Le franc suisse a, une fois de plus, montré sa nature de «valeur refuge» vers laquelle les investisseurs inquiets se tournent volontiers en temps de crise. Après la pandémie, l'invasion russe de l'Ukraine et la récente attaque du Hamas contre Israël, notre monnaie s'est nettement appréciée. Par rapport à l'euro, c'est plus 12,5% depuis 2020.
Parmi les métaux précieux, l'or joue un rôle similaire. Et pour lui aussi, on observe le même réflexe: depuis l'attaque palestinienne du 7 octobre, son prix a grimpé en flèche. Il s'élevait récemment à 2041 dollars par once fine, soit 31,1 grammes. C'est son niveau le plus élevé depuis six mois alors que la valeur record de 2075 dollars se rapproche.
Alexander Zumpfe, négociant en métaux précieux, travaille pour l'entreprise allemande Heraeus, l'un des leaders mondiaux du secteur. Le groupe exploite sa propre raffinerie au Tessin sous le nom d'Argor-Heraeus.
Outre les crises géopolitiques, d'autres facteurs poussent les investisseurs vers le métal jaune. Le niveau des taux d'intérêt a ainsi une influence directe sur l'attractivité de l'or.
Quand les banques centrales ont relevé leurs taux directeurs pour lutter contre l'inflation, l'or a perdu de son éclat en tant que placement de valeur, car le métal précieux ne rapporte pas d'intérêt. Mais comme il semble aujourd'hui que ces taux aient atteint leur point culminant, l'or a de nouveau la cote.
Les baisses de taux ont tendance à affaiblir la valeur du dollar et à rendre plus attractifs les investissements dans des placements sans intérêt comme l'or. Selon l'expert, la spéculation joue également un rôle. «Traders et investisseurs se préparent à un atterrissage économique brutal et à un assouplissement agressif de la politique monétaire l'année prochaine et ils se positionnent en conséquence.»
L'économie mondiale serait ébranlée si les banques centrales maintenaient trop longtemps les taux d'intérêt à un niveau élevé.
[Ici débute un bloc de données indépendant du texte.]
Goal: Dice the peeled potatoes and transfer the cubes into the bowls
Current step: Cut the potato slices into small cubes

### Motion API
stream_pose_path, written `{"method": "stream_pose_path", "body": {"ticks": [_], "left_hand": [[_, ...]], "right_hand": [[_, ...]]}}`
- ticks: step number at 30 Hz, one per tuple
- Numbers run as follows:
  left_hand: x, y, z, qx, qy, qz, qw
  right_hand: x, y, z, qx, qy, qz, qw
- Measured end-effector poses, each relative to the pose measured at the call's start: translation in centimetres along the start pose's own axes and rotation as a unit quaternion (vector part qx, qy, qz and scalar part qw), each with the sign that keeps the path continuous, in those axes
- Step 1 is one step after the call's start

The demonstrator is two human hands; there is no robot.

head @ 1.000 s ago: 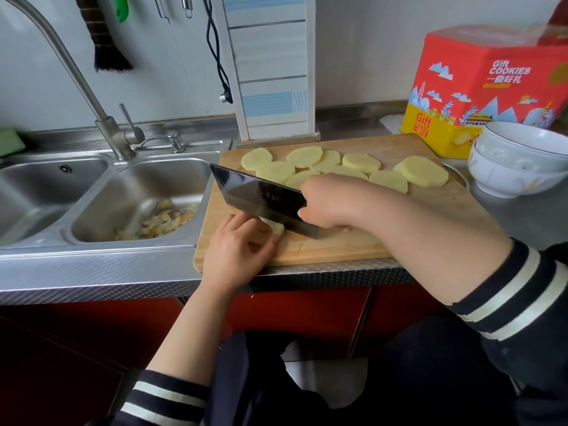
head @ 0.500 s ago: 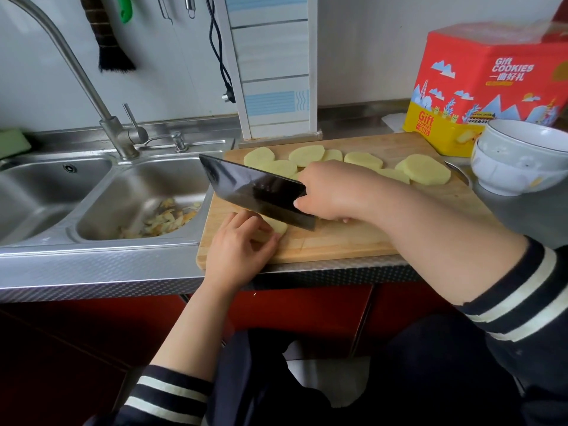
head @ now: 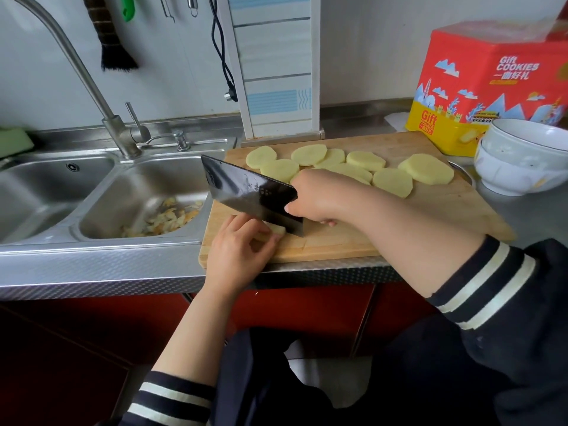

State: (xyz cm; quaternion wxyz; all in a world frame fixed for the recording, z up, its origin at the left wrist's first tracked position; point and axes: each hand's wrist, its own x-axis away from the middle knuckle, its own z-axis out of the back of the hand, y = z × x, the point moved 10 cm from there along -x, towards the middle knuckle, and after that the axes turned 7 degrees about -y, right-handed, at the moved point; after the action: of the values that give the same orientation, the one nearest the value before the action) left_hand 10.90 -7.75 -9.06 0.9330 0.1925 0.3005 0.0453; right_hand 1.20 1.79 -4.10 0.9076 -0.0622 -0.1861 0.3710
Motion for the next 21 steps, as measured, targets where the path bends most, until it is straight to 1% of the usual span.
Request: {"method": "stream_pose_path", "body": {"ticks": [4,11,17,21], "left_hand": [[0.6,0.1,0.6,0.007,0.008,0.007,1.000],[0.7,0.2,0.7,0.003,-0.001,0.026,1.000],[0.7,0.2,0.9,0.007,-0.001,0.032,0.999],[0.8,0.1,0.9,0.016,0.001,0.022,1.000]], "right_hand": [[0.8,0.1,0.9,0.016,0.039,0.004,0.999],[3.6,0.2,2.1,0.022,0.040,0.004,0.999],[3.6,-0.3,1.6,0.045,0.050,-0.003,0.998],[3.2,-0.5,1.0,0.049,0.040,-0.004,0.998]]}}
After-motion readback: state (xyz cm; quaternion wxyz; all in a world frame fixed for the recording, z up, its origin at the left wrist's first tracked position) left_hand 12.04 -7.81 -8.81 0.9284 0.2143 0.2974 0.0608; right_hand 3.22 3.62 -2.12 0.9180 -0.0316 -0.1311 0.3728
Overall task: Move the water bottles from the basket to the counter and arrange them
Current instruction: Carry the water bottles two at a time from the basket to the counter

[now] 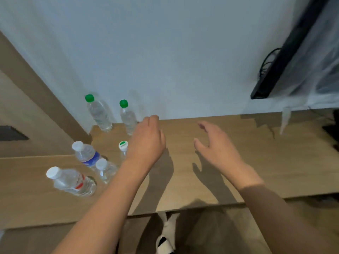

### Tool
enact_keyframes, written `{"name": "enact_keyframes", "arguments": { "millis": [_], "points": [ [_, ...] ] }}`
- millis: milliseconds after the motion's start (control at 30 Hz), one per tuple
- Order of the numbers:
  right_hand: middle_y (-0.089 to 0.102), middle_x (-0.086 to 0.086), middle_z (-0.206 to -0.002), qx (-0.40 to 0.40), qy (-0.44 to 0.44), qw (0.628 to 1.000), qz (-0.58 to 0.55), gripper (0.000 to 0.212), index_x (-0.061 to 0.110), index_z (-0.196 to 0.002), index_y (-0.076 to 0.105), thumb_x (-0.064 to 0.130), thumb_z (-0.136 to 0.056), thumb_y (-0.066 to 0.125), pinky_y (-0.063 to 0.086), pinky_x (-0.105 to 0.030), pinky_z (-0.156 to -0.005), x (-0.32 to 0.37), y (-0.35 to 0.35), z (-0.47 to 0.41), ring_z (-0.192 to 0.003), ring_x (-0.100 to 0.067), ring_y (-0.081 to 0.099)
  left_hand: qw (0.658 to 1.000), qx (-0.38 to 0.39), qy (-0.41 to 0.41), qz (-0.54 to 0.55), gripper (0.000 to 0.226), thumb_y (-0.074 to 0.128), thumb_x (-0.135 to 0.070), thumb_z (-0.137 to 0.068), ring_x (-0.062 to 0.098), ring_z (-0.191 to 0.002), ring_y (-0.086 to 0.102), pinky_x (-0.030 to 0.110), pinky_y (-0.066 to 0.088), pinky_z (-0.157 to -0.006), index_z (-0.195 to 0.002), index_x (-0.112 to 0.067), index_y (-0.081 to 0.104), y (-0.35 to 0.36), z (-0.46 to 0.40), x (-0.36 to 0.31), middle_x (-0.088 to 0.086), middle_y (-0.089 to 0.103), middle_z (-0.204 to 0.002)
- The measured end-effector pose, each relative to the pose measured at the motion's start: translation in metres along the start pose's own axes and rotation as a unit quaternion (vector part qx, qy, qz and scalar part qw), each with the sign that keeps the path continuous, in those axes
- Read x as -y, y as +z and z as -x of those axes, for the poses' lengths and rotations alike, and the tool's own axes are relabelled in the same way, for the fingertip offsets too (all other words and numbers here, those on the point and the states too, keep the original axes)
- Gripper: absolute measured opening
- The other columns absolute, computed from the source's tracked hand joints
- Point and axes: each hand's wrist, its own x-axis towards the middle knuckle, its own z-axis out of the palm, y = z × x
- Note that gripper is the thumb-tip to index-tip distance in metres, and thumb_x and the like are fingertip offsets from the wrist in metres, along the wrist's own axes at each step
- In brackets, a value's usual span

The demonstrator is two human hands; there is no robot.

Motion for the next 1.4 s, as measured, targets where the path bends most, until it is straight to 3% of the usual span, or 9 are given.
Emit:
{"name": "enact_keyframes", "arguments": {
  "millis": [200,367,533,667,800,900,1100,1400],
  "points": [
    [0.043,0.003,-0.149,-0.087,0.09,0.992,-0.015,0.057,0.022,-0.149,0.037,0.03,-0.096,0.057,0.036,-0.035,-0.113,-0.093,-0.067,0.076,-0.137,-0.014,0.039,0.989,0.03,0.145,0.03,0.031,0.053,-0.016,-0.093,0.034,-0.103,0.056,0.042,0.048,-0.082,-0.122,-0.005,0.053,0.043,0.015,-0.125,0.016,0.058,-0.115],
    [0.044,0.002,-0.148,-0.14,0.182,0.973,-0.012,0.057,0.023,-0.149,0.037,0.034,-0.097,0.056,0.038,-0.035,-0.111,-0.193,-0.132,0.176,-0.136,-0.016,0.041,0.966,0.067,0.246,0.051,0.037,0.047,-0.025,-0.098,0.028,-0.108,0.055,0.038,0.047,-0.084,-0.132,-0.01,0.048,0.078,0.056,-0.271,0.011,0.056,-0.122],
    [0.049,-0.001,-0.142,-0.201,0.277,0.94,-0.003,0.059,0.02,-0.148,0.039,0.034,-0.094,0.058,0.047,-0.035,-0.1,-0.281,-0.192,0.287,-0.113,-0.02,0.057,0.923,0.096,0.365,0.074,0.036,0.048,-0.028,-0.099,0.023,-0.11,0.056,0.034,0.049,-0.087,-0.132,-0.014,0.049,0.118,0.113,-0.415,0.007,0.056,-0.124],
    [0.047,-0.002,-0.145,-0.261,0.339,0.904,0.015,0.056,0.019,-0.146,0.042,0.032,-0.094,0.058,0.039,-0.032,-0.109,-0.342,-0.238,0.377,-0.13,-0.018,0.047,0.883,0.136,0.438,0.097,0.035,0.049,-0.027,-0.098,0.026,-0.108,0.055,0.038,0.051,-0.086,-0.13,-0.013,0.051,0.143,0.165,-0.522,0.007,0.056,-0.12],
    [0.046,-0.004,-0.147,-0.299,0.415,0.86,0.015,0.057,0.018,-0.147,0.04,0.032,-0.095,0.056,0.034,-0.033,-0.113,-0.388,-0.276,0.452,-0.134,-0.022,0.043,0.835,0.144,0.519,0.109,0.038,0.051,-0.028,-0.097,0.027,-0.11,0.057,0.04,0.051,-0.089,-0.132,-0.013,0.051,0.162,0.206,-0.617,0.007,0.057,-0.124],
    [0.044,-0.004,-0.148,-0.312,0.463,0.829,0.001,0.057,0.018,-0.149,0.038,0.034,-0.096,0.054,0.034,-0.035,-0.114,-0.419,-0.299,0.494,-0.135,-0.022,0.042,0.804,0.164,0.558,0.125,0.039,0.052,-0.025,-0.098,0.027,-0.114,0.055,0.036,0.045,-0.093,-0.134,-0.012,0.05,0.177,0.232,-0.68,0.008,0.056,-0.127],
    [0.053,-0.003,-0.137,-0.348,0.506,0.789,0.005,0.054,0.017,-0.144,0.043,0.033,-0.095,0.058,0.043,-0.036,-0.107,-0.495,-0.335,0.538,-0.126,-0.021,0.051,0.757,0.187,0.612,0.132,0.04,0.051,-0.027,-0.098,0.025,-0.116,0.053,0.039,0.049,-0.094,-0.135,-0.012,0.049,0.23,0.256,-0.793,0.006,0.055,-0.13],
    [0.051,-0.004,-0.14,-0.345,0.532,0.773,0.021,0.055,0.015,-0.144,0.042,0.029,-0.094,0.058,0.039,-0.034,-0.108,-0.656,-0.446,0.543,-0.13,-0.021,0.047,0.737,0.193,0.631,0.15,0.039,0.05,-0.032,-0.099,0.016,-0.11,0.056,0.031,0.052,-0.09,-0.135,-0.016,0.048,0.323,0.232,-0.982,0.002,0.056,-0.126]
  ]
}}
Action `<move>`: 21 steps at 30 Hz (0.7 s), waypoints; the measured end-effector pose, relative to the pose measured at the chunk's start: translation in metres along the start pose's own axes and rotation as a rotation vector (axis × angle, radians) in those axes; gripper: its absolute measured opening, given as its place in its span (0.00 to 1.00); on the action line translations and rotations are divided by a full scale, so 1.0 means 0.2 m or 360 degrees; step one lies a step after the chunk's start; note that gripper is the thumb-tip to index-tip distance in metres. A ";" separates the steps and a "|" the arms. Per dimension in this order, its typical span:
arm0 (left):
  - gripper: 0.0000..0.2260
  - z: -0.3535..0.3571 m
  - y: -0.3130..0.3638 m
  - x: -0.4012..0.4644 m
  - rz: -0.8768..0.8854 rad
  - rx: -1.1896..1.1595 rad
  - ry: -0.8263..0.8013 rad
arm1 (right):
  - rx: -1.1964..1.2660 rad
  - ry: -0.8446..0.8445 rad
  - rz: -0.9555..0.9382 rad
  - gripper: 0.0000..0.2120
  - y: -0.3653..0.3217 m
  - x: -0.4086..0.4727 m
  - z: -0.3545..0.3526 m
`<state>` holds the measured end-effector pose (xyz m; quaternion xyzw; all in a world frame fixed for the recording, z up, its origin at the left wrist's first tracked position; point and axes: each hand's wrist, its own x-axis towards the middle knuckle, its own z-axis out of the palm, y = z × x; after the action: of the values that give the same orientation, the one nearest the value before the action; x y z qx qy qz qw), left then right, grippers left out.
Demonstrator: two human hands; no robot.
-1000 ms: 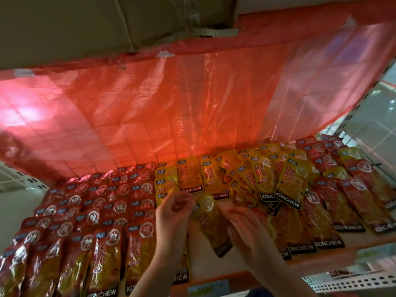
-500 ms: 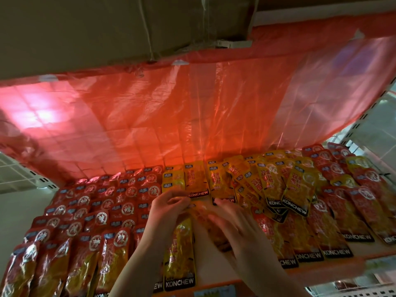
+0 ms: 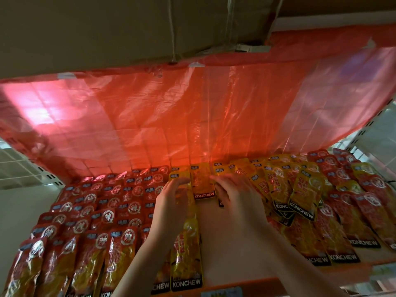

Dans ce scénario, l'or gagnerait en attractivité en tant que valeur refuge.
Les experts ne parviennent cependant pas à s'accorder sur l'avenir proche. Ce qui est sûr, c'est qu'il faudra faire preuve de beaucoup de doigté pour relâcher la bride au bon moment sur les taux. Pour un atterrissage en douceur, ceux-ci doivent donc rester à la fois suffisamment élevés pour garantir la stabilité des prix, mais sans pour autant étouffer l'économie.
On désigne parfois cet équilibre subtil par le «principe de Boucle d'or»: dans le conte du même nom, Boucle d'or goûte trois bols de bouillie, sa préférée est celle qui est «exactement à la bonne température», c'est-à-dire ni trop chaude ni trop froide.
Voilà l'objectif avoué de l'atterrissage en douceur que l'on cherche à créer: l'économie ne doit ni trop se contracter ni surchauffer. Les banquiers centraux doivent donc ajuster finement la température des taux d'intérêt. S'ils se brûlent les doigts, le prix de l'or devrait continuer à tutoyer de nouveaux sommets.